[Start of Attachment]

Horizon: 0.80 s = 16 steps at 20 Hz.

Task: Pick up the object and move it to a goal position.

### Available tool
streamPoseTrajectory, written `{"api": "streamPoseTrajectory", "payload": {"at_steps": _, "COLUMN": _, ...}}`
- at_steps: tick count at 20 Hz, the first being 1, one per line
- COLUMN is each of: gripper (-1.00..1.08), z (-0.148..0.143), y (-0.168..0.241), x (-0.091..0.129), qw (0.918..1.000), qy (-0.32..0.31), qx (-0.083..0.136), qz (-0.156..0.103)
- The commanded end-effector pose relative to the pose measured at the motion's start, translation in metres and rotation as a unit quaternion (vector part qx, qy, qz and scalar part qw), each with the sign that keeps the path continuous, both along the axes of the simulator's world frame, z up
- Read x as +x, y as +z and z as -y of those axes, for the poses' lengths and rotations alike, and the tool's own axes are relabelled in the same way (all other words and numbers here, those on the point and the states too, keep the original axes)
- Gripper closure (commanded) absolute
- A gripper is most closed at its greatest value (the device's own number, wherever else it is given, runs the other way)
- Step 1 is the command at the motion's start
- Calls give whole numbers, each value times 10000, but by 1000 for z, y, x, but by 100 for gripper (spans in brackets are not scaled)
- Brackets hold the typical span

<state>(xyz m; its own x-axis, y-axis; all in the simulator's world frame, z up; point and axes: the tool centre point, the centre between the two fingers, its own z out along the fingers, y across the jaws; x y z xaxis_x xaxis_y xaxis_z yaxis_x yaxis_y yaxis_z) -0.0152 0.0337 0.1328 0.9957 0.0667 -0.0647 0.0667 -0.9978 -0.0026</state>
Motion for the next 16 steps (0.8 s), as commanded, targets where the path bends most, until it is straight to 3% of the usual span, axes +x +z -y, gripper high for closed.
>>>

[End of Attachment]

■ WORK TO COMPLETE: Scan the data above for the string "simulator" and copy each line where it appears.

■ SOLUTION TO THIS PROBLEM:
- The commanded end-effector pose relative to the pose measured at the motion's start, translation in metres and rotation as a unit quaternion (vector part qx, qy, qz and scalar part qw), each with the sign that keeps the path continuous, both along the axes of the simulator's world frame, z up
<state>(xyz m; its own x-axis, y-axis; all in the simulator's world frame, z up; point and axes: the tool centre point, the centre between the two fingers, its own z out along the fingers, y across the jaws; x y z xaxis_x xaxis_y xaxis_z yaxis_x yaxis_y yaxis_z) -0.0152 0.0337 0.1328 0.9957 0.0667 -0.0647 0.0667 -0.9978 -0.0026</state>

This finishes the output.